#### [TASK DETAILS]
Exactly the lines from the opening of the data through the line containing "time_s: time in" should be reproduced, please, with nothing added.

#### [Collected data entries]
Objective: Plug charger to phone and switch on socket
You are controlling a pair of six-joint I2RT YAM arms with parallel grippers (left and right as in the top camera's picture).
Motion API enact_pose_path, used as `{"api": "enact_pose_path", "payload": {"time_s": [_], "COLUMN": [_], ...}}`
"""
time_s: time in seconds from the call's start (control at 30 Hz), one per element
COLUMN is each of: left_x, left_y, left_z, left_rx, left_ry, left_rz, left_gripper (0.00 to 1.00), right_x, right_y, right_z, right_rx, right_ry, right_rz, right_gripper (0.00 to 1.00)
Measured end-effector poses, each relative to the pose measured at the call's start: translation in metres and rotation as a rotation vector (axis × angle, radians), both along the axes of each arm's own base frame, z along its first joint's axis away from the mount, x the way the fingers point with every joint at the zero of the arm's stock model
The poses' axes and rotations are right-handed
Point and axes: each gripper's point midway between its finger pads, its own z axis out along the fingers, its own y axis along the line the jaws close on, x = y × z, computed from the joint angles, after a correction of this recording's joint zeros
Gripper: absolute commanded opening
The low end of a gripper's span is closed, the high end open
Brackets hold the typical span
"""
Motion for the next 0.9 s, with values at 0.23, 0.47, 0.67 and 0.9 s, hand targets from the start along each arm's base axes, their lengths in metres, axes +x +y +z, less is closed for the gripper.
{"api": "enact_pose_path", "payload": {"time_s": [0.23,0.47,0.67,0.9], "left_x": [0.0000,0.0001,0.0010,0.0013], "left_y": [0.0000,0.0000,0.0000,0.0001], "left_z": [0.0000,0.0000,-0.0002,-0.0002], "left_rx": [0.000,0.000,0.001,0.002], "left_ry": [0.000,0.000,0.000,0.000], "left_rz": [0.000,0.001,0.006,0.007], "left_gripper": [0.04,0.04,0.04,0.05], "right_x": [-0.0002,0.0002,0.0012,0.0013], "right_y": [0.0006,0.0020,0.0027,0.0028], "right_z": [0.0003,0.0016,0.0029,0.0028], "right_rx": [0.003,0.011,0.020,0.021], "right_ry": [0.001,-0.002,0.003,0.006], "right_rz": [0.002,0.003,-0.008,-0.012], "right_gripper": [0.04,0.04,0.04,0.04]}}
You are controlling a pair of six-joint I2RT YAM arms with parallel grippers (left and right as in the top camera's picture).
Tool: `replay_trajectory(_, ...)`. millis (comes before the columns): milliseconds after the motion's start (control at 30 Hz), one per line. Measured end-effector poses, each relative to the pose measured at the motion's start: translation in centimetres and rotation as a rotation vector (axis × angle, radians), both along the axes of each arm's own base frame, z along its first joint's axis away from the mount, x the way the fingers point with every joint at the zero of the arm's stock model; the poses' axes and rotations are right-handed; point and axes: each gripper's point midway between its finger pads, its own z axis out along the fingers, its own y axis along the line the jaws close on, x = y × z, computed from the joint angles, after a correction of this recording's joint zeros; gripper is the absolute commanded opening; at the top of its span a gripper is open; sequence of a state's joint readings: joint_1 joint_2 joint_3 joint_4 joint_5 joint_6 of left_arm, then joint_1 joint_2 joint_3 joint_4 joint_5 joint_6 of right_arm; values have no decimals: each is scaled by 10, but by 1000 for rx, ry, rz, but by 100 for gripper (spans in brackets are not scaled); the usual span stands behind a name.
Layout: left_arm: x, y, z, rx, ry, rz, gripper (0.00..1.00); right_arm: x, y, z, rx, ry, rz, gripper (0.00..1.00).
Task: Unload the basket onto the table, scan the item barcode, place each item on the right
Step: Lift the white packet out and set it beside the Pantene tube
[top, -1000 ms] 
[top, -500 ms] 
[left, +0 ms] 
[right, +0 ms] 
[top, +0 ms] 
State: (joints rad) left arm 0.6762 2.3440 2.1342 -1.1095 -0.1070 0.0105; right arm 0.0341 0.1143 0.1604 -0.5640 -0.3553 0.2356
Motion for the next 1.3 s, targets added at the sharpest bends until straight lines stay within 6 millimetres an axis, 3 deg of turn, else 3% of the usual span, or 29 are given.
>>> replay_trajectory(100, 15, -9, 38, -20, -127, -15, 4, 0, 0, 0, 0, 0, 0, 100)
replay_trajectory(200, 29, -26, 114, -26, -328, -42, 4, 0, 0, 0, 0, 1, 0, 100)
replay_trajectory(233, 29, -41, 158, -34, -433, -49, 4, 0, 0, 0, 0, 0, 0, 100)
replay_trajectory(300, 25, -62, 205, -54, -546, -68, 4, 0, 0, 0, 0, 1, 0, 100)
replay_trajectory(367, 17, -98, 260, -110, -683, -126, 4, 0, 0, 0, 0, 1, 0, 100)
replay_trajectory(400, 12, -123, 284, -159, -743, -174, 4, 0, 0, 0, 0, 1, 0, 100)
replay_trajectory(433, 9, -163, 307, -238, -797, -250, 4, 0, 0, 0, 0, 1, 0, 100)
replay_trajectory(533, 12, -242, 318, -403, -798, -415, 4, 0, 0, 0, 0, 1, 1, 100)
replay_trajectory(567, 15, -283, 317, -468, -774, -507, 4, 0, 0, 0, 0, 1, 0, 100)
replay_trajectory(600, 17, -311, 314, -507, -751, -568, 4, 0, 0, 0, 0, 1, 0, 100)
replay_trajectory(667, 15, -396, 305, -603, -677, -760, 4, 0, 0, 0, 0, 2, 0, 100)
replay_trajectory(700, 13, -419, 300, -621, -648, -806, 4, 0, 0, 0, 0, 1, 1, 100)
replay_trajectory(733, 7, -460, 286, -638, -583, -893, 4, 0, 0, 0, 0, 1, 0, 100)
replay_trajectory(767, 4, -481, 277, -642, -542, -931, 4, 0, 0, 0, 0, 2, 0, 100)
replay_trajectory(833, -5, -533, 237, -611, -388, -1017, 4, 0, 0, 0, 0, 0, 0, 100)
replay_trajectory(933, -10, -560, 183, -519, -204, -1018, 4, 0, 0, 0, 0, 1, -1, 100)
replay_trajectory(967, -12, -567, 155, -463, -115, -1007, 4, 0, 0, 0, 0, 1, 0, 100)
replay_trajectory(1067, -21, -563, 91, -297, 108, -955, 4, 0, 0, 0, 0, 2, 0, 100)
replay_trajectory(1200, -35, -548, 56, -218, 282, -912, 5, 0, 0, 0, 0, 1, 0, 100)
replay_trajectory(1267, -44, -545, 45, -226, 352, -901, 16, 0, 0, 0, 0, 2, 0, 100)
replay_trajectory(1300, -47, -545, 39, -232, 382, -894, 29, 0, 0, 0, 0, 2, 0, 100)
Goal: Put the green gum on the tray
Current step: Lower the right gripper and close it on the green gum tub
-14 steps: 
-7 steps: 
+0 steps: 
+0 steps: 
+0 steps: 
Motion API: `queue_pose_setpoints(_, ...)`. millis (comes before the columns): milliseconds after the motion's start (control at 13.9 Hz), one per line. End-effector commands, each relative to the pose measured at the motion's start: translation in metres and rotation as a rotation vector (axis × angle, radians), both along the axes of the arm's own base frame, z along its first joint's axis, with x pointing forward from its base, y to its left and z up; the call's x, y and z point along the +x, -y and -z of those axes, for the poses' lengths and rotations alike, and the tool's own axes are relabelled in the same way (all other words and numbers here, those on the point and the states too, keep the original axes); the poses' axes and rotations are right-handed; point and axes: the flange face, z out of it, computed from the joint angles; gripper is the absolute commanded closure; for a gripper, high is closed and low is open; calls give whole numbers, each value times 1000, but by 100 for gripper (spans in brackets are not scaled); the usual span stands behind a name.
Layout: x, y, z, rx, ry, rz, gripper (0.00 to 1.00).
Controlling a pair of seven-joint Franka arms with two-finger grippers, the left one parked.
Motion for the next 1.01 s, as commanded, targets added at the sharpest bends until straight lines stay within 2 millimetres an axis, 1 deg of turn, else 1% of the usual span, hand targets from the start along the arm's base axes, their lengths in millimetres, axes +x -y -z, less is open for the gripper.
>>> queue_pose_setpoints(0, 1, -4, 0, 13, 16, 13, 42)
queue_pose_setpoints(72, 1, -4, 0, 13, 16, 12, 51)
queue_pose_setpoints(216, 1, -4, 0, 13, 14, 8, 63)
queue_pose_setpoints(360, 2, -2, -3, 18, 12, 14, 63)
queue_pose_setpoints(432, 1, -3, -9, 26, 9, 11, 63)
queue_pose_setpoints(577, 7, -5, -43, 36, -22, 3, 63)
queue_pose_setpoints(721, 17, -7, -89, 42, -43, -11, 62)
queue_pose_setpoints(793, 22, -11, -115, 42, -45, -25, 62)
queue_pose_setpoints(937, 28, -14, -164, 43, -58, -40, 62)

#### [RESPONSE TO THIS EXERCISE]
Objective: Plug charger to phone and switch on socket
You are controlling a pair of six-joint I2RT YAM arms with parallel grippers (left and right as in the top camera's picture).
Motion API enact_pose_path, used as `{"api": "enact_pose_path", "payload": {"time_s": [_], "COLUMN": [_], ...}}`
"""
time_s: time in seconds from the call's start (control at 30 Hz), one per element

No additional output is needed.